Brenner may not have been managing his life successfully before the murder, but after it, he loses much of what he had. His drinking which was out of control before becomes dangerously risky. This is a complex novel, with Brenner being an unsympathetic protagonist. Even while his son is alive, this dad is aloof, condescending, and controlling He makes it clear to Daniel that he doesn’t quite trust him to manage his own life, or to be self disciplined. Meanwhile, he promises himself that he’ll have only two beers, but he orders a third, and then a fourth, all within the space of one hour. He’s a little relieved their dinner is over, so he can leave to have sex with a woman whom he keeps at an emotional distance.His law business in real estate is straightforward and lucrative, and he’s glad he doesn’t work with criminals or families, because not only would those types of law be less profitable, but they would also be more emotionally messy.
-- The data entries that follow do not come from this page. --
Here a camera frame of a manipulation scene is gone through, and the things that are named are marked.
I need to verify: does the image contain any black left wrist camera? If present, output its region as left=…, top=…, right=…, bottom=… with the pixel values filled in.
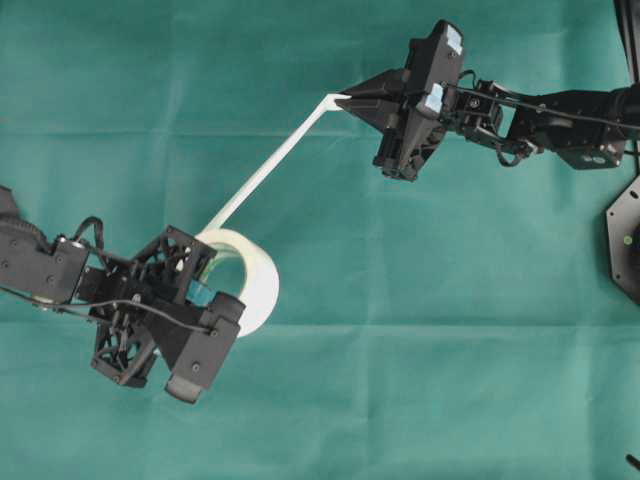
left=143, top=292, right=245, bottom=404

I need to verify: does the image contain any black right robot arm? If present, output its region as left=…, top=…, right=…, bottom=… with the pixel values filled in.
left=336, top=69, right=639, bottom=181

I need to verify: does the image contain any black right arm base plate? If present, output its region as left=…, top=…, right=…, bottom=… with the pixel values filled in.
left=606, top=177, right=639, bottom=304

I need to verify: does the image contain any green table cloth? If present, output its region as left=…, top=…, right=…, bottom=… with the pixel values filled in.
left=1, top=1, right=639, bottom=479

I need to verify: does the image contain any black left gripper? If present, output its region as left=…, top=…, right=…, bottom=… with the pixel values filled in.
left=79, top=227, right=217, bottom=388

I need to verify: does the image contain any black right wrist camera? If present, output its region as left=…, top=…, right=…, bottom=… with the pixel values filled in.
left=405, top=20, right=464, bottom=120

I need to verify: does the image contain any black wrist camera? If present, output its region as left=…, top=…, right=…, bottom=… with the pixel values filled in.
left=143, top=292, right=245, bottom=404
left=405, top=20, right=464, bottom=120

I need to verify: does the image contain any black camera cable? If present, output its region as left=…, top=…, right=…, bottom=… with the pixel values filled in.
left=0, top=284, right=219, bottom=336

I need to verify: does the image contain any white duct tape roll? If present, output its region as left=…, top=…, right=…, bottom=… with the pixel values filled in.
left=197, top=93, right=347, bottom=337

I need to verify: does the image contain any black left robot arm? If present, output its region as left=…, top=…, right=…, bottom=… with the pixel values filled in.
left=1, top=188, right=217, bottom=388

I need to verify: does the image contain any black aluminium frame rail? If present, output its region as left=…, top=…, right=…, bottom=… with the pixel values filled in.
left=613, top=0, right=639, bottom=83

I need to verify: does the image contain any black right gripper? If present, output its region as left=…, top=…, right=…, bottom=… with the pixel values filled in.
left=341, top=68, right=446, bottom=181
As far as he’s concerned, life is okay, up till he gets the phone call telling him about his son.
Brenner doesn’t have much of a support system in place, because he’d always found it more practical to keep people at a distance. Although his ex-wife and her new husband need his support, he disdains any friendship with them because the new husband is religious, and Brenner feels that’s enough reason to be downright hostile to him. Of course there must be some lingering jealousy, but he doesn’t admit to that.
Even though Brenner is an unlikable character, he is in so much pain that he can be forgiven, even if he can’t forgive. To make his son’s murder even harder to bear, is Brenner’s horrifying realization that his son had been running naked in Stanley Park, near downtown Vancouver, in the middle of the night. Daniel is gay and is frequenting an area of the park used by gays for casual sex. Drunk highschool boys entertain themselves by heading to the park with baseball bats and golf clubs, and Daniel immediately becomes their victim.
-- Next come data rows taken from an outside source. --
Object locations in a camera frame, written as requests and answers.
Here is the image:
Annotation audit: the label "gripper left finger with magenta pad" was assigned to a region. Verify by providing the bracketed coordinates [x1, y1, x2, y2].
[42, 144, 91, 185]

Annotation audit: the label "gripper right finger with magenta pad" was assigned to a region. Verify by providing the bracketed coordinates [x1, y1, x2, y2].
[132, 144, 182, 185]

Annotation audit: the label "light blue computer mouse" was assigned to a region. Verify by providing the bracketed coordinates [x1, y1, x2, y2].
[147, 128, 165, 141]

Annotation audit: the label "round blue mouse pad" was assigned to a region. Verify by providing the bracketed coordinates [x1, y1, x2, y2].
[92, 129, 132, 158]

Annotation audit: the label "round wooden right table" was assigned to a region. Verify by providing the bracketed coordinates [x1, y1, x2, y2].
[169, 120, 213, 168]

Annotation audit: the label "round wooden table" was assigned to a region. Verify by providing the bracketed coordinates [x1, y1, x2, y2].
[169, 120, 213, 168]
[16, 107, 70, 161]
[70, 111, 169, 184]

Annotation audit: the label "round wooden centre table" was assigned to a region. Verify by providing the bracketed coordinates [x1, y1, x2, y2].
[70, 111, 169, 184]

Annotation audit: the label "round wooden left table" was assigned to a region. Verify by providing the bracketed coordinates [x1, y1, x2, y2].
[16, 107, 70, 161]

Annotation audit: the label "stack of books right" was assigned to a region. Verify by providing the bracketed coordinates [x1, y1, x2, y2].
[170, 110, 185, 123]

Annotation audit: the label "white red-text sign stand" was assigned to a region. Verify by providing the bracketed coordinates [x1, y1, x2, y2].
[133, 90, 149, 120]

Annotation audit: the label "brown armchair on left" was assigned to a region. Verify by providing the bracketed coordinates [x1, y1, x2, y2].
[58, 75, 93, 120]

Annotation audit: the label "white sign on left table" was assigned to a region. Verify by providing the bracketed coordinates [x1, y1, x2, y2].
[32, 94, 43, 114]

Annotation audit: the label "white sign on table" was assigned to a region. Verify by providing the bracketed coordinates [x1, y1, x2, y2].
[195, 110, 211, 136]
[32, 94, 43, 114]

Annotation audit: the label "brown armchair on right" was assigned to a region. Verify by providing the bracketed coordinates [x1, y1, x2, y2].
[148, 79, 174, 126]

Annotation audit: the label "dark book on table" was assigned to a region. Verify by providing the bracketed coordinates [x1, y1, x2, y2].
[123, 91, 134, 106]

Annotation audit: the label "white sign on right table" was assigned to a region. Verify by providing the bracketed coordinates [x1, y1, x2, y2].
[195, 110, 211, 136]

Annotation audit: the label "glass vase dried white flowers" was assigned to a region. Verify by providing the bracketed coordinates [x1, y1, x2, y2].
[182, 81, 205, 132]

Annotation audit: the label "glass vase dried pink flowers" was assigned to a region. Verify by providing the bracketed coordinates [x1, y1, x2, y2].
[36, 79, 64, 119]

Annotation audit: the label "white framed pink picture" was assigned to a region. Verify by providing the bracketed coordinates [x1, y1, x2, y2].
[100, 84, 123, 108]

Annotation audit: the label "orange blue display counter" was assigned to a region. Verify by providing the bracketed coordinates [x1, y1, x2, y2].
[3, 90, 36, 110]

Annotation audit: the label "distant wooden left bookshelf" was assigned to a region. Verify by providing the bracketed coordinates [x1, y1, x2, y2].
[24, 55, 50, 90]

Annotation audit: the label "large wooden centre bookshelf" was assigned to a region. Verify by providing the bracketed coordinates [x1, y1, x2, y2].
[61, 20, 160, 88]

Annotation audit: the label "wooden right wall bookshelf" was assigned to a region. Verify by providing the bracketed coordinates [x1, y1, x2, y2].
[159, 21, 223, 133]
Although Brenner is confounded by the degree to which his son put himself at risk, Brenner also lives dangerously. Among other risky behaviors, he tells himself he can drink one bottle of wine every evening, but then goes on to drink considerably more, and then thinks nothing of driving. He loses his clients, not necessarily because his grieving takes away his focus, but because the alcohol is unravelling him.
This isn’t a pleasant read. It’s full of pain and trauma. Brenner tells himself over and over that forgiveness is not a factor, especially as he lurks near the home of the teenage boy who led the brutal assault on his son. He spies on the boy, his mother and father, the prison the boy is eventually sent to, and then continues to spy on the parents’ home, all in hoping to somehow come to grips with what’s happened.
If you’re looking for some literature therapy around the concept of forgiveness, this book could have some thought provoking ideas for you.